Дремлет в кадушках зерно.Завтра взовьюся войнойОсы.Падает в землю зерноИ прорастает земнойОсью…

Думаю, что эти стихи продолжают всей душой любить и те, кого я позволил себе объединить множественным числом первого лица. Это, разумеется, и те, кто собирался в одной из пустых аудиторий Финансово-экономического института на канале Грибоедова — во главе с 22-летним Олегом Юрьевым, той зимой, когда литературный корабль им. Цюрупы плыл без капитана, зимой 1981/1982 года. Сосноровцы приходили к нам в гости — среди них новичок, Дмитрий Закс, писавший тогда не столько в сосноровской, сколько в кривулинской манере (его собственный голос выработался несколько лет спустя). Так постепенно стало формироваться содружество, принявшее имя “Камера Хранения”. К тому времени, когда оно сформировалось, то есть к середине 1980-х, наше отношение к Сосноре было скорее холодно-уважительным, не предусматривавшим ни пылкой любви, ни враждебности.

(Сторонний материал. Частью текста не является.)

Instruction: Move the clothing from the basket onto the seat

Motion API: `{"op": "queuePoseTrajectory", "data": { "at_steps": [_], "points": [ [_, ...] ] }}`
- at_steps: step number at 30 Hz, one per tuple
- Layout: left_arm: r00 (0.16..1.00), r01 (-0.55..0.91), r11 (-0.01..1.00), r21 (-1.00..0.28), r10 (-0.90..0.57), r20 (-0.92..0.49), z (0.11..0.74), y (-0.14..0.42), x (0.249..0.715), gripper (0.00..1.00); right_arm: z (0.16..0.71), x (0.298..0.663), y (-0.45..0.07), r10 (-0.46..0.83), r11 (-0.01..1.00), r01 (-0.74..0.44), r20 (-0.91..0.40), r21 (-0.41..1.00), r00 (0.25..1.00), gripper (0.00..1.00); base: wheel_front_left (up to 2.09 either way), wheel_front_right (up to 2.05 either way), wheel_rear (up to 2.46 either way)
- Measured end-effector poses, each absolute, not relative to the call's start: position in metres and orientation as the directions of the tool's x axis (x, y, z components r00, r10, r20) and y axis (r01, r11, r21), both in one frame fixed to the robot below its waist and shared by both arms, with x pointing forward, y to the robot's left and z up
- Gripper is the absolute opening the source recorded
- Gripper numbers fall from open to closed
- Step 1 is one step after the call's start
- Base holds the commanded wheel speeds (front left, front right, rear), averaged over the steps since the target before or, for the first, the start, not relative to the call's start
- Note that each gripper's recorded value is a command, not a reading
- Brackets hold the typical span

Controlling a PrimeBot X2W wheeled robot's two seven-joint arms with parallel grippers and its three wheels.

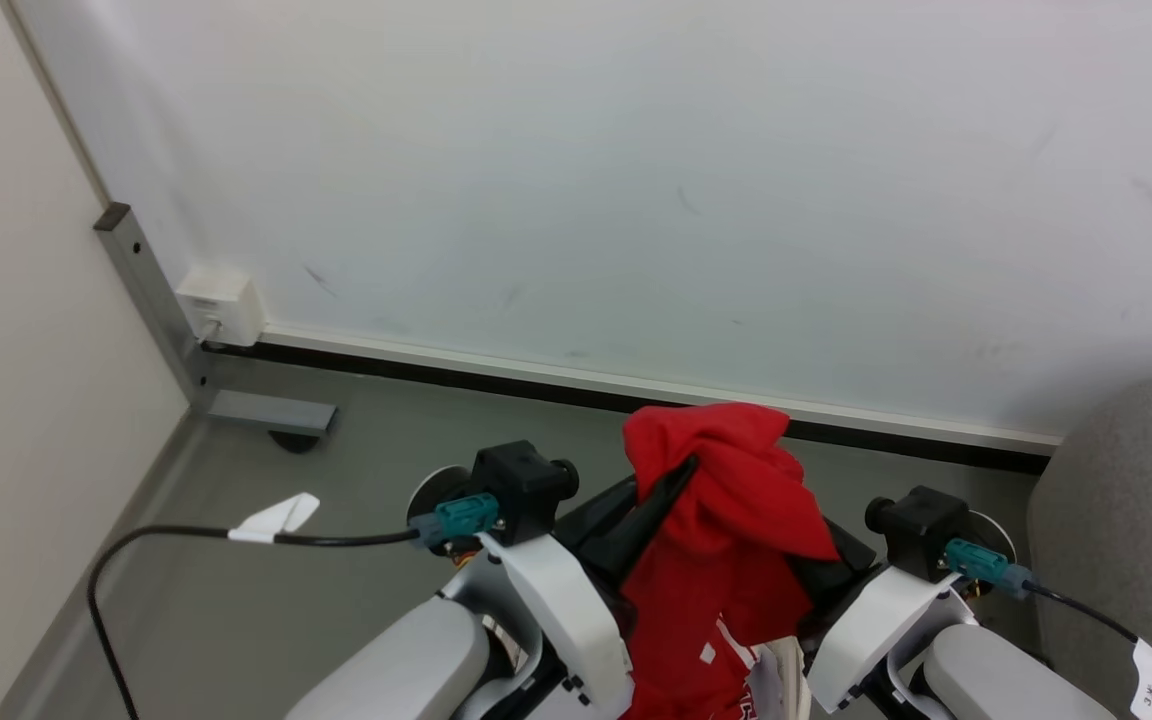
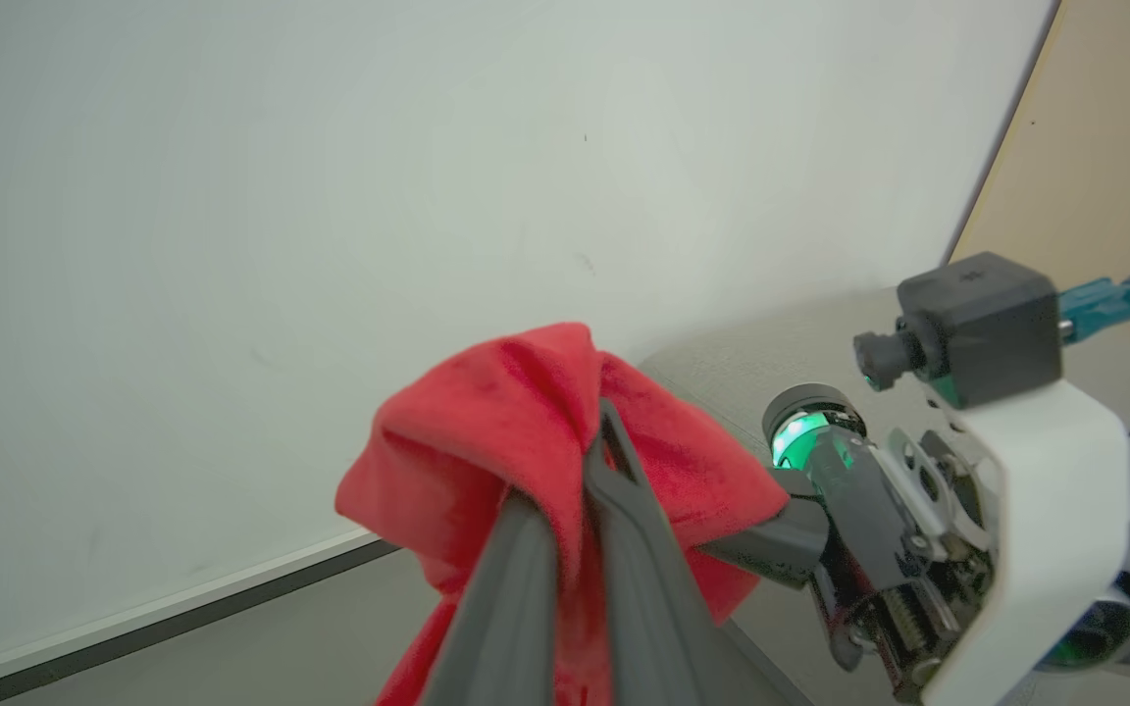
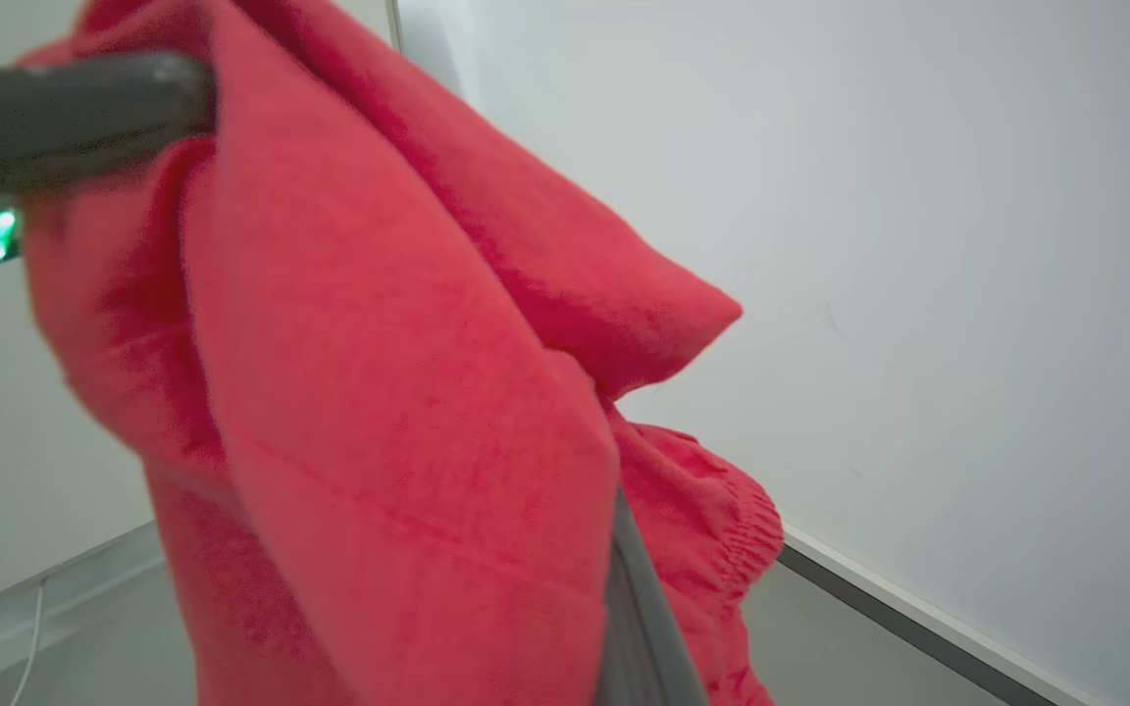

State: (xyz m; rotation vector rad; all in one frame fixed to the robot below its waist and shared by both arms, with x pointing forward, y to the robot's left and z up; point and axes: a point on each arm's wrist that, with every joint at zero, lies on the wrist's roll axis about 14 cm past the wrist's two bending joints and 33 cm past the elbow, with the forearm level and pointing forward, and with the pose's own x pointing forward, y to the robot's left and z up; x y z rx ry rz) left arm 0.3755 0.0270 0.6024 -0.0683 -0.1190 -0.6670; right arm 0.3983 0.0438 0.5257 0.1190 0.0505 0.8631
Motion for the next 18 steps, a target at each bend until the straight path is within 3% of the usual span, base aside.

В конце концов, он уже несколько лет молчал как поэт, да и ЛИТО прежнего не существовало — осенью 1983 года мэтр распустил его и набрал новое. Говорят, иные прежние его ученики узнали об этом из официальных писем, разосланных по почте. Соснора казался явлением литературного прошлого. Никто не мог предвидеть, что в 1990-е годы, в пору бурных общественных перемен и народного полупрезрения к стихотворчеству, его имени будет достаточно, чтобы собрать полный зал публики, что после пятнадцатилетнего молчания он вернется в поэзию, причем с яркими стихами, и что в канун семидесятилетия его строки, высказывания и поступки будут по-прежнему актуальны. Что ж, этому можно позавидовать.